The first foul committed by the culture-clash basketball drama “Boogie” is a fundamental lack of understanding about how the recruiting game works when it comes to major colleges and blue-chip high school prospects.
The second offense: basketball sequences supposedly depicting New York City high school hoops at the highest level, but nobody appears to be taller than about 6-foot-1 and the games move at a relatively slow pace, with the players appearing to be average at best.
Another problem is the title character is borderline likable. He’s a basically decent kid, but he can be rude and crude — and even more damning, he’s not all that interesting. Compared to Ray Allen’s Jesus Shuttlesworth in “He Got Game,” Penny Hardaway’s Butch McRae in “Blue Chips” or Duane Martin’s Kyle Lee Watson in “Above the Rim” (all real-life hoopsters playing fictional characters), Taylor Takahashi as Boogie is solid but just doesn’t have the same level of game, on or off the court.
Writer-director Eddie Huang (“Fresh Off the Boat”) gives “Boogie” an authentic and gritty docudrama look as we meet Takahashi’s Alfred Chin, who has recently transferred to City Prep High School because it offers better basketball opportunities and tells the English teacher who calls him Alfred on the first day of class, “I prefer my stripper name, Boogie.” Charming.
Boogie has grown up in a strict and chilly household where disappointment permeates the air. His father (Perry Yung) is a schemer and dreamer who has run afoul of the law and is completely irresponsible even as he lectures his son, and his mother (Pamelyn Chee) is a harsh and bitter woman who constantly voices regret over her choice of husband, literally slaps Boogie when he lets her down and goes behind Boogie’s back to arrange a deal for Boogie to play pro basketball in China when it appears no college scholarships are forthcoming.

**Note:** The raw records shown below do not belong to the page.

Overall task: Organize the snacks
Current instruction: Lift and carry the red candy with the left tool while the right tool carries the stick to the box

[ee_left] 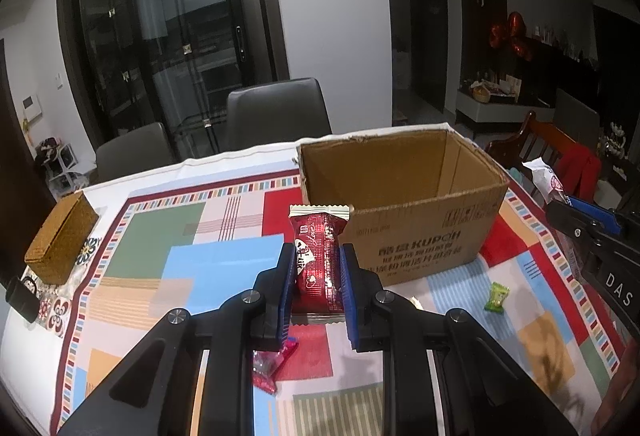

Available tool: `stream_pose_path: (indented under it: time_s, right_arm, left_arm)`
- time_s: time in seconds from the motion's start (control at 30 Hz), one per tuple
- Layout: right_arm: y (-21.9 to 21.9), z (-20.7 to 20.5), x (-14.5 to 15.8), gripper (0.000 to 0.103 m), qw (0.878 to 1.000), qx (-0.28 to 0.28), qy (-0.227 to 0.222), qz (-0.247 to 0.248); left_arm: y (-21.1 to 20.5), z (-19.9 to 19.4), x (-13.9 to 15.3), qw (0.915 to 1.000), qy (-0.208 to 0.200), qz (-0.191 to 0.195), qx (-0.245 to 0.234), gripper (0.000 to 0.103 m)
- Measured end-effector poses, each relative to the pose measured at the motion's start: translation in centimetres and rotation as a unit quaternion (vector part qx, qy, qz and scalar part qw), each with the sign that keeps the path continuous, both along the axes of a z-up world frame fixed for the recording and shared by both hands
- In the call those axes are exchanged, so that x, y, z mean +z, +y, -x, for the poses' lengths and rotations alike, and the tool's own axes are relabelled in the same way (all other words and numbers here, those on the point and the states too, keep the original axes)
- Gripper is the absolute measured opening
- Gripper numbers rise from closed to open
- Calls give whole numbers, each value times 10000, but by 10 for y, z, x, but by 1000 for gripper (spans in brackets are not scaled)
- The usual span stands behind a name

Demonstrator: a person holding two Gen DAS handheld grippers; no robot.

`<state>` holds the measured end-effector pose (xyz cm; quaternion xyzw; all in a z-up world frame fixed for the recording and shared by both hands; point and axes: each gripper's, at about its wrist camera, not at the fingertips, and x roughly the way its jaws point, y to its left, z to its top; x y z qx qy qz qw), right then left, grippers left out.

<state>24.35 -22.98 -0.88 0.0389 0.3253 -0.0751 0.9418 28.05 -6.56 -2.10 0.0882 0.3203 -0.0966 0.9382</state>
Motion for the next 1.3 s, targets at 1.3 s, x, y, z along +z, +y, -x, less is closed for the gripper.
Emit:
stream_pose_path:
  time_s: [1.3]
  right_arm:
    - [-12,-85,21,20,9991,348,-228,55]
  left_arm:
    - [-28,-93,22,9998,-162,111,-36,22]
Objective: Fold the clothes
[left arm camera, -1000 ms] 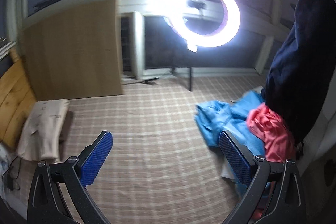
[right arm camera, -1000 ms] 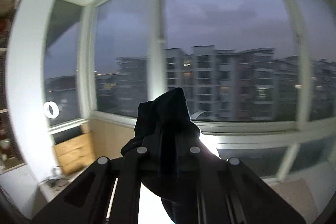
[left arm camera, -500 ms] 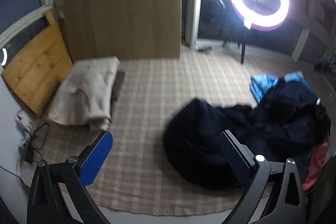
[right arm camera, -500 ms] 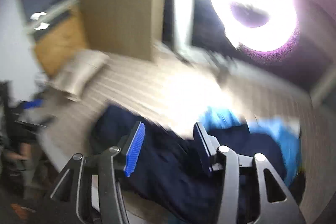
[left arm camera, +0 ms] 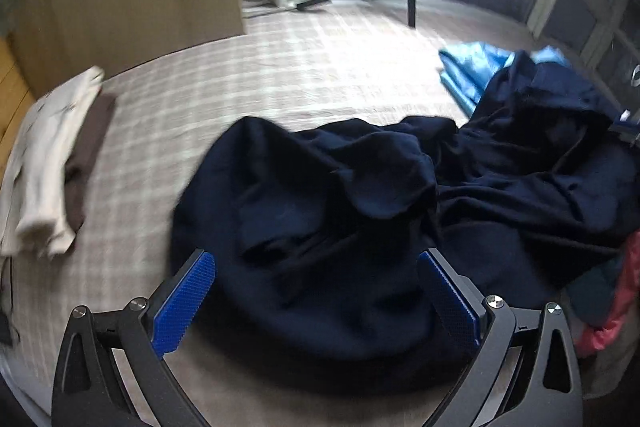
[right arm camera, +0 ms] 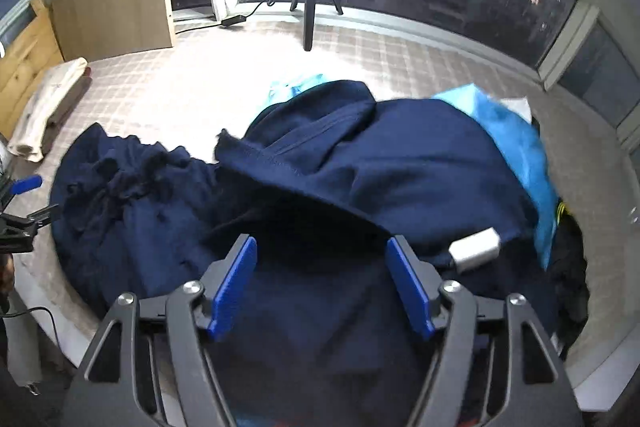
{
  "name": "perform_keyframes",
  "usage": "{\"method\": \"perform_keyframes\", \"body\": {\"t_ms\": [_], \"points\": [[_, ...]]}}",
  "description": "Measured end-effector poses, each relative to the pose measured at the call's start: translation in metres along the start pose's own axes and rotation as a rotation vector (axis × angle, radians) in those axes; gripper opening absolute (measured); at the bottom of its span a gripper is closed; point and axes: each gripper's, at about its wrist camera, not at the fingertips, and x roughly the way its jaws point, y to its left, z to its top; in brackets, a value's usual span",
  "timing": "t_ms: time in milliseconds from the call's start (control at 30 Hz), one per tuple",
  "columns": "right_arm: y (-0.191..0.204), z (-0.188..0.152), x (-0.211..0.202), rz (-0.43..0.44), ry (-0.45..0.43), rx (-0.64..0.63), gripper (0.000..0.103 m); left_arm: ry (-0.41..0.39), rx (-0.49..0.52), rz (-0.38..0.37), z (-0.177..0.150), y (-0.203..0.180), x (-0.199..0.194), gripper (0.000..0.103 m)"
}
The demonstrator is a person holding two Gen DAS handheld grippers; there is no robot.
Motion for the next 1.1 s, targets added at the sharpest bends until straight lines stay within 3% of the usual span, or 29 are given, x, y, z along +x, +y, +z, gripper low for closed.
{"method": "perform_keyframes", "body": {"t_ms": [67, 100, 133, 167, 200, 233, 267, 300, 400, 500, 567, 633, 700, 733, 833, 900, 933, 1000, 1033, 1067, 1100], "points": [[0.001, 0.002, 0.01, 0.004, 0.017, -0.024, 0.067, 0.026, 0.015, -0.002, 0.009, -0.012, 0.021, 0.101], [0.003, 0.003, 0.013, 0.001, 0.019, -0.038, 0.067, 0.038, 0.017, -0.004, 0.013, -0.015, 0.03, 0.092], [0.004, 0.003, 0.012, -0.002, 0.011, -0.053, 0.067, 0.047, 0.012, -0.004, 0.015, -0.017, 0.036, 0.083], [0.005, 0.003, 0.008, -0.002, -0.002, -0.068, 0.064, 0.054, 0.003, -0.011, 0.017, -0.017, 0.042, 0.06], [0.004, 0.003, 0.005, 0.012, -0.016, -0.071, 0.056, 0.056, -0.017, -0.043, 0.018, -0.015, 0.045, 0.037], [0.003, 0.003, 0.001, 0.032, -0.033, -0.068, 0.017, 0.048, -0.039, -0.076, 0.019, -0.01, 0.045, 0.031], [0.0, 0.005, -0.003, 0.063, -0.039, -0.05, 0.004, 0.033, -0.058, -0.104, 0.02, -0.006, 0.042, 0.021], [-0.006, 0.006, -0.01, 0.091, -0.059, -0.016, 0.004, 0.014, -0.069, -0.125, 0.019, -0.001, 0.039, 0.01], [-0.026, 0.008, -0.037, 0.131, -0.143, 0.073, 0.004, -0.035, -0.09, -0.153, 0.019, 0.016, 0.02, 0.009], [-0.047, 0.003, -0.069, 0.104, -0.23, 0.15, 0.004, -0.105, -0.14, -0.143, 0.011, 0.047, -0.017, 0.009], [-0.066, -0.013, -0.1, 0.107, -0.296, 0.245, 0.004, -0.132, -0.183, -0.134, 0.001, 0.069, -0.042, 0.009], [-0.085, -0.036, -0.129, 0.137, -0.359, 0.353, 0.003, -0.146, -0.234, -0.186, -0.02, 0.091, -0.066, 0.01], [-0.087, -0.058, -0.127, 0.109, -0.274, 0.401, 0.002, -0.129, -0.249, -0.222, -0.039, 0.099, -0.078, 0.01], [-0.086, -0.069, -0.123, 0.089, -0.218, 0.419, 0.002, -0.093, -0.22, -0.195, -0.05, 0.097, -0.08, 0.01], [-0.085, -0.101, -0.111, 0.031, -0.05, 0.471, 0.003, 0.028, -0.169, -0.206, -0.079, 0.09, -0.075, 0.023], [-0.078, -0.099, -0.108, 0.066, -0.024, 0.474, 0.004, 0.056, -0.181, -0.201, -0.088, 0.093, -0.072, 0.026], [-0.067, -0.09, -0.108, 0.077, -0.038, 0.437, 0.007, 0.054, -0.186, -0.199, -0.09, 0.095, -0.072, 0.026], [-0.031, -0.061, -0.107, 0.108, -0.068, 0.306, 0.024, 0.03, -0.213, -0.186, -0.091, 0.102, -0.075, 0.026], [-0.01, -0.047, -0.102, 0.142, -0.066, 0.233, 0.048, 0.018, -0.226, -0.182, -0.091, 0.105, -0.078, 0.027], [0.019, -0.033, -0.096, 0.183, -0.079, 0.149, 0.063, 0.008, -0.231, -0.173, -0.092, 0.108, -0.08, 0.029], [0.051, -0.017, -0.09, 0.226, -0.099, 0.055, 0.064, -0.002, -0.235, -0.163, -0.093, 0.111, -0.082, 0.031]]}}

Which brings us to one of the aforementioned plot stumbling blocks. According to the narrative, Boogie’s future hinges almost solely on whether he and City Prep can defeat a powerhouse team led by the No. 1 high school prospect in New York City, a trash-talking phenom known as Monk (played by the late Bashar Jackson, who performed under the name Pop Smoke). “If we stick to our plans and beat Monk, we get our shot at the NBA,” says one of the many adult voices in Boogie’s ear. But prep basketball isn’t like the Olympic boxing trials; sure, it would make an impression on scouts if Boogie played well against his top rival in a pivotal game, but scholarships aren’t won or lost depending on the final score in one high school contest.
“Boogie” has a provocative premise as we see the title character trying to make his mark in a sport where few Chinese Americans have excelled. (Jeremy Lin is mentioned, but not in the highest regard.) There’s also a tender and involving romance involving Boogie and a Black classmate named Eleanor (Taylour Paige), who brings out the best in Boogie and helps him mature. Alas, the basketball scenes and the basketball talk in this basketball movie continually bounce the wrong way, and there’s no overcoming that.